DEAR ABBY: I recently lost my wife to a long illness. When she could no longer work, I tried to give her the best quality of life I could. It took a toll. I worked long hours to give her everything she needed. The medical bills were astronomical. All she ever wanted was me.
I was always the macho type, and "I love you" was always hard for me to say. (I'm a real tough guy.) Well, this tough guy would give anything for one more chance to say it.
She died so suddenly, it was like it wasn't real. For the first couple of weeks I threw myself into work and thought I could handle it. When the death certificate arrived in the mail, that's when I fell apart.
I feel guilty because I was gone so much. I miss her terribly. Sometimes the loneliness is so bad it feels like someone is standing on my chest.
Abby, I would like to remind all the other macho guys out there that TIME is something you only get so much of. It is precious, but unfortunately, limited. I realized, too late, that it's not enough that my wife "knew" I loved her. I should have told her more often. I know now that "I wish I would have," "I know I should have," and "If I had just one more chance" are the worst things in the world to hear yourself say when it is already too late.
PLEASE tell your spouse you love her or him.
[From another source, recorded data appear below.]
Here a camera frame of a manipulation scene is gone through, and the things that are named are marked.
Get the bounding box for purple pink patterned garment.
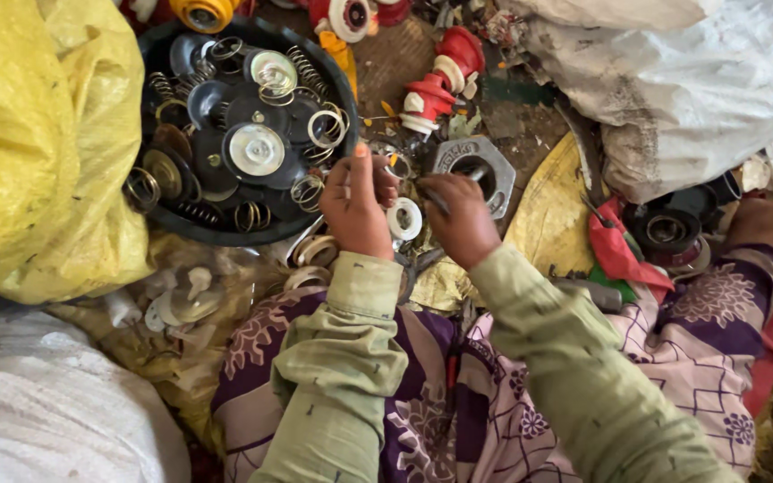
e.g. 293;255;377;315
211;243;773;483

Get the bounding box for large dirty white sack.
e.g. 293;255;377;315
497;0;773;205

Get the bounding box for orange round plastic part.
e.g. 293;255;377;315
168;0;243;34

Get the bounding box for small metal ring part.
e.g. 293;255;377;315
368;140;416;181

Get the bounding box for cream plastic ring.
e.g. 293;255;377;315
290;233;340;269
284;266;334;292

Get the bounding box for red white valve part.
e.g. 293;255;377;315
433;25;487;102
400;72;458;136

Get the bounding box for person's foot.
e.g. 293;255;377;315
725;196;773;252

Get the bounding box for small red plastic part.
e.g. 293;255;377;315
376;0;414;28

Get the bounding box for heap of springs and discs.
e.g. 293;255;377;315
125;34;350;232

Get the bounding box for person's left hand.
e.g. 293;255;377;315
319;142;401;261

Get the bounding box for person's right hand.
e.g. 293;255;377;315
416;173;503;271

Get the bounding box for clear bag of white parts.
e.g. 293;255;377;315
47;235;293;457

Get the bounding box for red cloth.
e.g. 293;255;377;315
588;198;676;303

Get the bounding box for white plastic ring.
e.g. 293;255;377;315
386;196;424;242

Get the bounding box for flat yellow sack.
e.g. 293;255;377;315
410;131;605;313

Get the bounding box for red part with white disc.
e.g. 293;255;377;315
307;0;381;44

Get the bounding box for grey hexagonal metal part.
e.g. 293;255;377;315
430;136;517;220

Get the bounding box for black round basin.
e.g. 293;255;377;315
133;17;361;248

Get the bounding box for yellow woven sack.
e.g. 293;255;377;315
0;0;154;318

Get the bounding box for yellow plastic piece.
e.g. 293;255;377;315
319;30;359;102

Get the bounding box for thin metal tool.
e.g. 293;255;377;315
423;188;452;217

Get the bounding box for black round rubber parts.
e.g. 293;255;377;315
621;171;743;269

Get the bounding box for white woven sack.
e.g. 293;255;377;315
0;312;191;483

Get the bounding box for grey metal cylinder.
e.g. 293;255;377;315
551;276;624;315

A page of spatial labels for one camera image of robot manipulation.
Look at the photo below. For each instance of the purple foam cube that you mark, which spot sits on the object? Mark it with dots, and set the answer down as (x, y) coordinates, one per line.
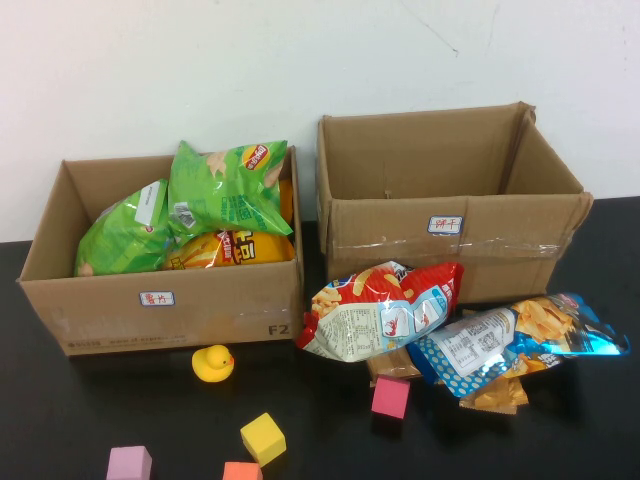
(129, 465)

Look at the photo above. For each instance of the cardboard box marked F2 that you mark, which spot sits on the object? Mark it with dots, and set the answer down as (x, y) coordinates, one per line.
(100, 320)

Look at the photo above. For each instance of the green Lay's chip bag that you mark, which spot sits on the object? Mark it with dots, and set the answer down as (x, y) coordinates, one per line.
(225, 195)

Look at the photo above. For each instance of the taped cardboard box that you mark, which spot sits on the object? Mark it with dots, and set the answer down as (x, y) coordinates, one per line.
(500, 270)

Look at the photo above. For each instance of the yellow chip bag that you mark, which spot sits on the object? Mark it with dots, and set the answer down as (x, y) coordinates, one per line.
(260, 250)

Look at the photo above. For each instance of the red and white snack bag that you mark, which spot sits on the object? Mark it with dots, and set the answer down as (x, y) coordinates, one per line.
(375, 320)

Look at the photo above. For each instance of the orange foam cube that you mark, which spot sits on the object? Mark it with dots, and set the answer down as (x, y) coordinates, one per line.
(242, 471)

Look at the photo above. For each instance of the green bag with white sticker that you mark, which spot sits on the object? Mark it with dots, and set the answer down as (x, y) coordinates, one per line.
(120, 240)

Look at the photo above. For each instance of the white label on F2 box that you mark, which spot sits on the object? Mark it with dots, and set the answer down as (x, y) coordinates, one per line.
(156, 299)

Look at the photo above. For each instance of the yellow foam cube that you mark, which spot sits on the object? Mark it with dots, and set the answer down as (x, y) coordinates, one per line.
(262, 440)

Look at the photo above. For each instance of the pink foam cube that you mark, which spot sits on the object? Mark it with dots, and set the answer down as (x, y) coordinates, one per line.
(390, 397)

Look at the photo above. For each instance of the golden brown wafer packet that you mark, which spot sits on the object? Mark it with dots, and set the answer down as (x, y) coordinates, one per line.
(495, 397)

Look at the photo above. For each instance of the white label on taped box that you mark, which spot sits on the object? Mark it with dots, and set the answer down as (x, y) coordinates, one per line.
(445, 225)

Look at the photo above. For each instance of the blue polka-dot chip bag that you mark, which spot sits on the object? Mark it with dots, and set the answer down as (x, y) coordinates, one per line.
(470, 350)

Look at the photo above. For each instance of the yellow rubber duck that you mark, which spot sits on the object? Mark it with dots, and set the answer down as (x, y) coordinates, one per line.
(212, 367)

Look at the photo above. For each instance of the long brown flat packet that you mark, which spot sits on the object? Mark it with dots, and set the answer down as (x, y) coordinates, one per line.
(395, 365)

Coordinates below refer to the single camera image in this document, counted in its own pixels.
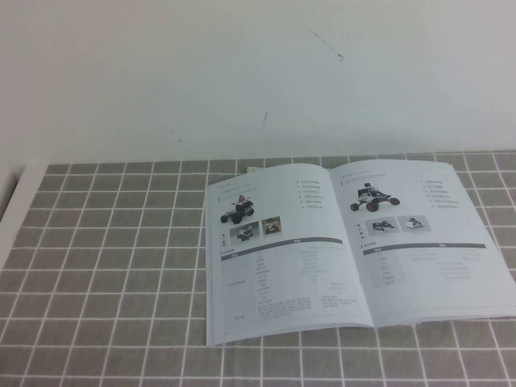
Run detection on white product catalogue book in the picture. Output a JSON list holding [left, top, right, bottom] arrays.
[[203, 160, 516, 348]]

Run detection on grey white-grid checked tablecloth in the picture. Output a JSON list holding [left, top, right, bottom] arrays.
[[0, 149, 516, 387]]

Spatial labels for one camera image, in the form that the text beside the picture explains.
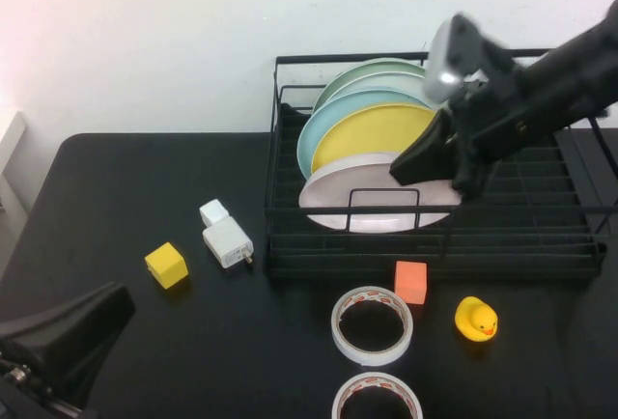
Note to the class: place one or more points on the yellow rubber duck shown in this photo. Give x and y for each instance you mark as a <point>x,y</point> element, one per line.
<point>475,320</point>

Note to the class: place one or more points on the white round plate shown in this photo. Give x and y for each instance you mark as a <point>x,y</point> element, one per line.
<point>386,83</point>

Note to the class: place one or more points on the yellow round plate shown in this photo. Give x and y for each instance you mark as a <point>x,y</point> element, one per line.
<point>362,134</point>

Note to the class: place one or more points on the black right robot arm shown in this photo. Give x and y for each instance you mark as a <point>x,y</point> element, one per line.
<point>570,76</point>

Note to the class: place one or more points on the white charger with prongs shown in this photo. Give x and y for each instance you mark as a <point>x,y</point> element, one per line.
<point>227,243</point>

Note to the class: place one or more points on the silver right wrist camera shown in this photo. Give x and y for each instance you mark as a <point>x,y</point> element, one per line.
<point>441,66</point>

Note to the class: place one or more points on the white double-sided tape roll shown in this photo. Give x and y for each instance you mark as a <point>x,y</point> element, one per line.
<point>376,378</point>
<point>372,355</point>

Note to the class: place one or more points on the yellow foam cube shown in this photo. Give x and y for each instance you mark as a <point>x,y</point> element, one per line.
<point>166,264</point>

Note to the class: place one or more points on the light blue round plate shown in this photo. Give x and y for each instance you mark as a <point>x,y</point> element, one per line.
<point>314,139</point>

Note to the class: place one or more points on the small white charger cube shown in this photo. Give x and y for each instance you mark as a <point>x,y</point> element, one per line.
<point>213,212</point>

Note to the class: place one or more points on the green round plate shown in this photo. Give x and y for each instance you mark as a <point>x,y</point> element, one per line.
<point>381,65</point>

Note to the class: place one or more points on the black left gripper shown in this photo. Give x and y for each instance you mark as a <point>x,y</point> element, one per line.
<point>19,385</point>

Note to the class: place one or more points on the pink round plate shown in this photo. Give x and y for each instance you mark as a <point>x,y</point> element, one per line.
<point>328,197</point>

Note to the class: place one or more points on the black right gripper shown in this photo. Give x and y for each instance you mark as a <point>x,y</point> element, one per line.
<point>487,120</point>

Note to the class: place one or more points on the orange foam cube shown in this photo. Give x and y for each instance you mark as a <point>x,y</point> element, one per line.
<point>410,284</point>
You never know if the last time you say it might be the last time you get the chance. -– TOO LATE IN TENNESSEE
DEAR TOO LATE: Please accept my deepest sympathy for the death of your wife. Your letter makes clear the depth of the loss you are feeling. Although true lovers never get enough of each other, I am sure she understood the strain you were under and that you loved her.
Readers, this gentleman's letter carries with it an important message. "I love you" is the sweetest music a person can hear. Bouquets of flowers smell the sweetest when they are in the hands of the recipient, not stacked by her (or his) casket. And praise is most appreciated when it can be heard by the person who has earned it, not when it's recited in a eulogy after he or she has passed. So speak up now, before it truly is too late.
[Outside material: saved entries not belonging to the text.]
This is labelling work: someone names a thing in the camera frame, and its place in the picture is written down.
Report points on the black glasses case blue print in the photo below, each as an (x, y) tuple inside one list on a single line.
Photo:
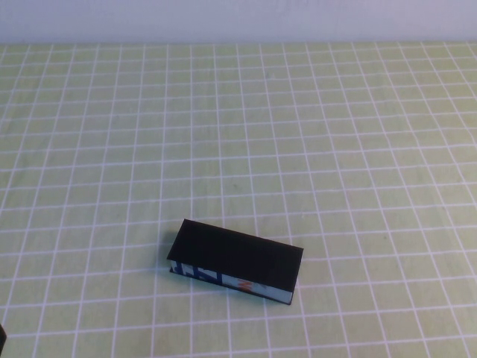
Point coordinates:
[(238, 253)]

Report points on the green white grid tablecloth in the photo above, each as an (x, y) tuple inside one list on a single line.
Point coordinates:
[(112, 149)]

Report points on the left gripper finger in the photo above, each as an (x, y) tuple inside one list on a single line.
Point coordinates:
[(2, 334)]

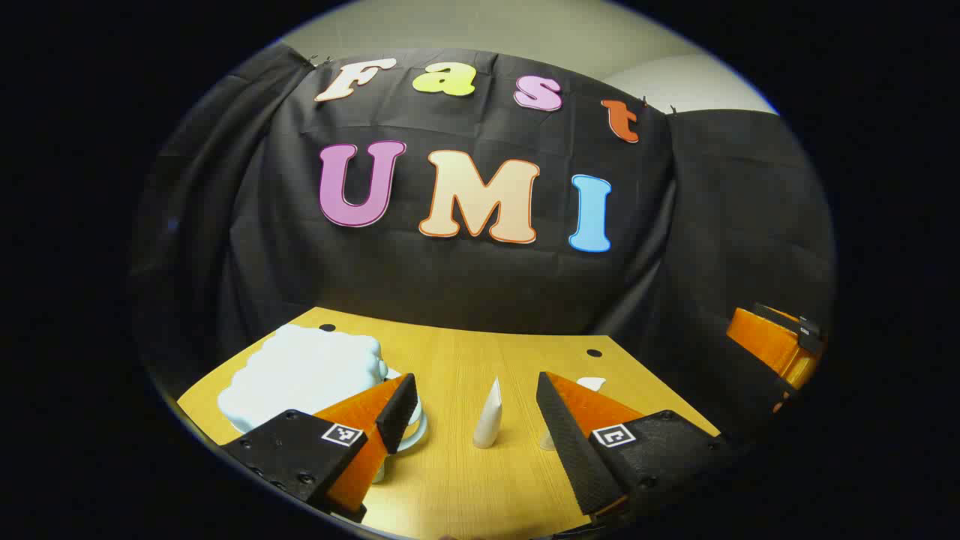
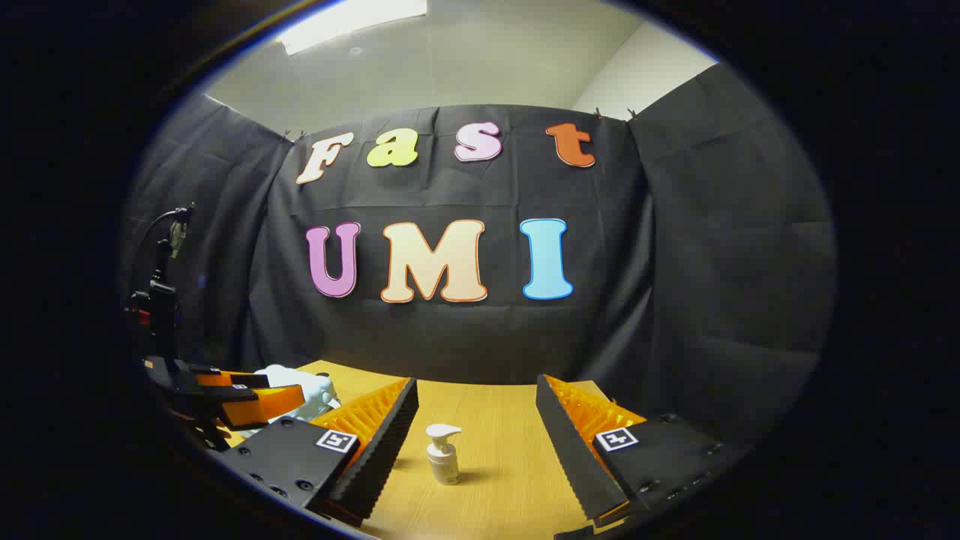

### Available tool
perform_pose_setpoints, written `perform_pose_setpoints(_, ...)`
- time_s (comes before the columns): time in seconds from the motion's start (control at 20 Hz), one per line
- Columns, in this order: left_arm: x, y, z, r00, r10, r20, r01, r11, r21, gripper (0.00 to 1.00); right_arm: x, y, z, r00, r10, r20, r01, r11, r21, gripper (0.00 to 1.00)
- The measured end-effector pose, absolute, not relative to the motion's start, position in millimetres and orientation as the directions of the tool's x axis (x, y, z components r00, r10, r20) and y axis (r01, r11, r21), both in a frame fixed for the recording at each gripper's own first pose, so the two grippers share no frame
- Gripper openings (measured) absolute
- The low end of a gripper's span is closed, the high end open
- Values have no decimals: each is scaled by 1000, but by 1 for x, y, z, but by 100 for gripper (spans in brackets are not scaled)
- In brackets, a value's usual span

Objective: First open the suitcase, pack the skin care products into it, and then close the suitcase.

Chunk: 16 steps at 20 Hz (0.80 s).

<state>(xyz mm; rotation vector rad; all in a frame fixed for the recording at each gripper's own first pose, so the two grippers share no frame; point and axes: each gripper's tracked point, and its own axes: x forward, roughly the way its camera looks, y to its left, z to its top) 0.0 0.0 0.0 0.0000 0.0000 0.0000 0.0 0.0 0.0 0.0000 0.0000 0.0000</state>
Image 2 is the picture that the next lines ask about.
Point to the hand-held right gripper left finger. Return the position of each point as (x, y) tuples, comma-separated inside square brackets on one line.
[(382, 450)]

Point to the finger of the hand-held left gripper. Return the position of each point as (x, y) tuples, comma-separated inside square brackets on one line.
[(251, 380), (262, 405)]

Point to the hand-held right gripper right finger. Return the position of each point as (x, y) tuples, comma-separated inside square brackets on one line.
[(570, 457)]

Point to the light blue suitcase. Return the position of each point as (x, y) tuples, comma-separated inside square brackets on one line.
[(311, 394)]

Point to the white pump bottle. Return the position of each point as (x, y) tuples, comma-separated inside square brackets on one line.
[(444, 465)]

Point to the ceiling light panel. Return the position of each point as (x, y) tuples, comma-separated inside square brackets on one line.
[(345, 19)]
DEAR ABBY: I am the oldest of three sisters. The youngest has always been the overachiever. She graduated from high school and college early, was the first to be married, and she's having the first baby in the family.
I have demonstrated my pride in my sister by attending all her celebrations. I have sent gifts, helped to organize not only parties, but also her wedding and baby showers.
I recently announced to my mother and middle sister that I am planning to be married, assuming we would all share the excitement we did for my sister. Not only did they show a complete lack of interest in my milestone, they immediately changed the subject to my sister's baby shower. I cannot help but feel hurt by this. Is the first milestone in a family more celebrated than the others that follow? -– COMING IN SECOND IN ATLANTA
DEAR SECOND: I don't blame you for feeling slighted. It appears your sister is the "golden child" in your family. Because your mother and sibling appear hypnotized by the glare of her spotlight, you may have to find your validation outside your immediate family -– from friends and your fiance's family. I recommend you start now.